Among the records below, find the line that has "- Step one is"; from there, give the lines again exactly, and stop after the line that has "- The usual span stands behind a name".
[Opening LISTED ENTRIES section]
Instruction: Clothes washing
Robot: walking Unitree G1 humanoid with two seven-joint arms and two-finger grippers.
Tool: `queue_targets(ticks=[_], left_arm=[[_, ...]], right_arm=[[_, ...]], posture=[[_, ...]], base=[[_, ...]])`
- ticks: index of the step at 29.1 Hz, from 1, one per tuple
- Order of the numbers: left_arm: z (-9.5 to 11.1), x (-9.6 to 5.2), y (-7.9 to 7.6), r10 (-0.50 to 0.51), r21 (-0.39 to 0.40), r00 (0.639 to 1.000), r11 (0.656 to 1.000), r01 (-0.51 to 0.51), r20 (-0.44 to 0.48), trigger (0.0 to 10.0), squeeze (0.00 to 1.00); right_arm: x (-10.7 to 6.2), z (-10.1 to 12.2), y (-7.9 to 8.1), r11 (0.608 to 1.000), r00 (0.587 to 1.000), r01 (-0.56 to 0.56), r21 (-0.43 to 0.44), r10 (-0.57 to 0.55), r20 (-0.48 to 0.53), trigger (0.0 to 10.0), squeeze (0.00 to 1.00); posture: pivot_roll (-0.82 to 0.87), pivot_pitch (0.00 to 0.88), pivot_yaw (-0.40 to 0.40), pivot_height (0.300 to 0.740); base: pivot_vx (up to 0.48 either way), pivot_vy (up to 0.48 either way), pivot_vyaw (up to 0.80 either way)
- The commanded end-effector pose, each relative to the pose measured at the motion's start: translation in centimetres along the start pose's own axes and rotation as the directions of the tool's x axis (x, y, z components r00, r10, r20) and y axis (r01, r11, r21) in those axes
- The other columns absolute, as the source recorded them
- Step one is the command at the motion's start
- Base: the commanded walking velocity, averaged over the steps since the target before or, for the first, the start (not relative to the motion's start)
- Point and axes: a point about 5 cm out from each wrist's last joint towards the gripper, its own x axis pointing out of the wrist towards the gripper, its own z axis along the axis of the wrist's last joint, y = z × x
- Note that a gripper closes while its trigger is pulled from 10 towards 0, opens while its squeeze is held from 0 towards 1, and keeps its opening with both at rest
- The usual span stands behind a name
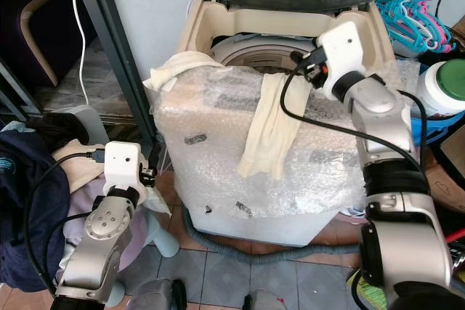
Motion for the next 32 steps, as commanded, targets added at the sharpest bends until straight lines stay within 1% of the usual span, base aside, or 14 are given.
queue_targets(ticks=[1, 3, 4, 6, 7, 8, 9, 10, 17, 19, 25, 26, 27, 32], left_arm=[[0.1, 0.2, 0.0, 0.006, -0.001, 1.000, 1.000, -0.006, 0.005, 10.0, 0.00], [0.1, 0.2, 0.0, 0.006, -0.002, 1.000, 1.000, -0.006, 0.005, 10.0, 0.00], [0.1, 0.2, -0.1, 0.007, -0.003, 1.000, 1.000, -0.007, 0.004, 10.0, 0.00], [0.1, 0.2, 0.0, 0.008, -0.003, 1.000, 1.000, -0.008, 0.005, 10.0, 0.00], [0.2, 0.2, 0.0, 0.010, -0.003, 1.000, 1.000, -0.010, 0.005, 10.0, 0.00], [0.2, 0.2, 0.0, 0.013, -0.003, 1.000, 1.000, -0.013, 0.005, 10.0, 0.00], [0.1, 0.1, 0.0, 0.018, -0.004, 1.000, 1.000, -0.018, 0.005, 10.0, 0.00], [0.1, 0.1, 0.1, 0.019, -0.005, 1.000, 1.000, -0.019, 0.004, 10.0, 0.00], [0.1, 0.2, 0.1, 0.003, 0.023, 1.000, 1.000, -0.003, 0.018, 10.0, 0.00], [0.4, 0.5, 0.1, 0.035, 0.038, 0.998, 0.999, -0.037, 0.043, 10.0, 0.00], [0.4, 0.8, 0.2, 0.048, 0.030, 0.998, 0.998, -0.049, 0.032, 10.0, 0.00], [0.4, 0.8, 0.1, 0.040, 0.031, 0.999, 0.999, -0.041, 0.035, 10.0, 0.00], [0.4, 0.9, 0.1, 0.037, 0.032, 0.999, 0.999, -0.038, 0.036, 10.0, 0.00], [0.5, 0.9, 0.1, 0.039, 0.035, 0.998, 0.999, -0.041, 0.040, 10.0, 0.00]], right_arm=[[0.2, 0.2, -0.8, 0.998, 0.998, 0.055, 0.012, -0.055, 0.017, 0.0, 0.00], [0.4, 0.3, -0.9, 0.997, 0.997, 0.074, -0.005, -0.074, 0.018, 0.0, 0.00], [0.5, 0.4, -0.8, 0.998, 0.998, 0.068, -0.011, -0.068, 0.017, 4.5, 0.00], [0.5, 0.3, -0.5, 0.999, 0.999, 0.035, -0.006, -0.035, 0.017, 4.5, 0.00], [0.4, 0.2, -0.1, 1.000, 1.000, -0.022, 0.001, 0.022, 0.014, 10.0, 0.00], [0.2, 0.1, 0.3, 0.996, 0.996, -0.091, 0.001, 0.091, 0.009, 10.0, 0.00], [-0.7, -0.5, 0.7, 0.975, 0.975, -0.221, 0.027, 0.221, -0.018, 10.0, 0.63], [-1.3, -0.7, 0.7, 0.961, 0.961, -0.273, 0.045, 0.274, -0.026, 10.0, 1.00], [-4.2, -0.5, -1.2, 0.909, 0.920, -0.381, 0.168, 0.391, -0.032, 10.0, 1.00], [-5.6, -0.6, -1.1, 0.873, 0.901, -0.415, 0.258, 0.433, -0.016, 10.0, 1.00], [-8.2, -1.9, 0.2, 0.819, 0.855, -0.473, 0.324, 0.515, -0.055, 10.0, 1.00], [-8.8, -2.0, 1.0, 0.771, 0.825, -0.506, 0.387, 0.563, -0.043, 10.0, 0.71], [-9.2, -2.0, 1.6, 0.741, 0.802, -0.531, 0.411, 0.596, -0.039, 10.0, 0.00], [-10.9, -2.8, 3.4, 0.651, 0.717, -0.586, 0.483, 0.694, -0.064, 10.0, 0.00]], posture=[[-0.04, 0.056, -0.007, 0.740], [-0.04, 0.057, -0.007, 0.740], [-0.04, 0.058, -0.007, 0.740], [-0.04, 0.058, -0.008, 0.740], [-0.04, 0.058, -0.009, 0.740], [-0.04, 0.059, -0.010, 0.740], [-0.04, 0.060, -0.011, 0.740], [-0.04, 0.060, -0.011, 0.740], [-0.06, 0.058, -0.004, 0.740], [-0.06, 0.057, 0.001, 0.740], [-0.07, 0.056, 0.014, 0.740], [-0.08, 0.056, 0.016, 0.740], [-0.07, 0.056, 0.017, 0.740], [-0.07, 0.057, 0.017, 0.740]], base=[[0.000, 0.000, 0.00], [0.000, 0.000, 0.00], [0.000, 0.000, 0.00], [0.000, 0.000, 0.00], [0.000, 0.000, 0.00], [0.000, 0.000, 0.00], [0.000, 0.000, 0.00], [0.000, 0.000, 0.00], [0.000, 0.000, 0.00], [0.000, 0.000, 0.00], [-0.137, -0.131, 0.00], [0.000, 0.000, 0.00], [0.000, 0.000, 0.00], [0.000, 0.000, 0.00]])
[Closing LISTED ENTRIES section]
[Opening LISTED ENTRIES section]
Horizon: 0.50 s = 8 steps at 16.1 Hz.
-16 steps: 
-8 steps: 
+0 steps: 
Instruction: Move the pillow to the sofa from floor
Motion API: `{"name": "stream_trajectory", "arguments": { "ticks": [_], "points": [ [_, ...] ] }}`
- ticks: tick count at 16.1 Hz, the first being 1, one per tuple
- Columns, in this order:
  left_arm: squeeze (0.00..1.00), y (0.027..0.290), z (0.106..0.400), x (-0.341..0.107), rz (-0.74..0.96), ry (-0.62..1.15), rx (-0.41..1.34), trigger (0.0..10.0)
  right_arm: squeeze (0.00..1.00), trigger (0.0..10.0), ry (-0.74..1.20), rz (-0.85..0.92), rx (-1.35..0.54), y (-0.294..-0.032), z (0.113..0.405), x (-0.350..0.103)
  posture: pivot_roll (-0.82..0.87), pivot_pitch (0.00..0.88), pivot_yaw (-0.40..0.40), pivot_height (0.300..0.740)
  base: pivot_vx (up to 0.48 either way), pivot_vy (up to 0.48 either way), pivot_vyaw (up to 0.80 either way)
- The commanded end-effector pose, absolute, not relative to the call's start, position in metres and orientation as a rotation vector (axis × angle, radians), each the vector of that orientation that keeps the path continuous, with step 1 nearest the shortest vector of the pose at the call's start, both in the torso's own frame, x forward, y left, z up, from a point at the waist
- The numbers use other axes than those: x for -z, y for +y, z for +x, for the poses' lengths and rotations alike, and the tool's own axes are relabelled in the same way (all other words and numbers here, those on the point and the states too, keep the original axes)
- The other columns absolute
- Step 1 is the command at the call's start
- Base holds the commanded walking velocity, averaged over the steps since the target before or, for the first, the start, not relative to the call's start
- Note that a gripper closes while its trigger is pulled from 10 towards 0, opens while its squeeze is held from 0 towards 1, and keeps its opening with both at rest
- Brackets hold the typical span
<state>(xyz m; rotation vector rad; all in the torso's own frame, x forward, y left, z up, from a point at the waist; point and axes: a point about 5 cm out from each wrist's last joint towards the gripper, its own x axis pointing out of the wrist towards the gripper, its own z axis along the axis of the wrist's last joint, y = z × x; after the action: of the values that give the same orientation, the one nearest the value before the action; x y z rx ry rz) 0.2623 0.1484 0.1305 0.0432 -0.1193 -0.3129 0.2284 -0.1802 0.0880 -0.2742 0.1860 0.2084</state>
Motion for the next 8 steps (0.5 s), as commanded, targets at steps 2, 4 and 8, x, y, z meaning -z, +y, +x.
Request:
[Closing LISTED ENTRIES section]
### RESPONSE TO THIS EXERCISE
- Step one is the command at the motion's start
- Base: the commanded walking velocity, averaged over the steps since the target before or, for the first, the start (not relative to the motion's start)
- Point and axes: a point about 5 cm out from each wrist's last joint towards the gripper, its own x axis pointing out of the wrist towards the gripper, its own z axis along the axis of the wrist's last joint, y = z × x
- Note that a gripper closes while its trigger is pulled from 10 towards 0, opens while its squeeze is held from 0 towards 1, and keeps its opening with both at rest
- The usual span stands behind a name

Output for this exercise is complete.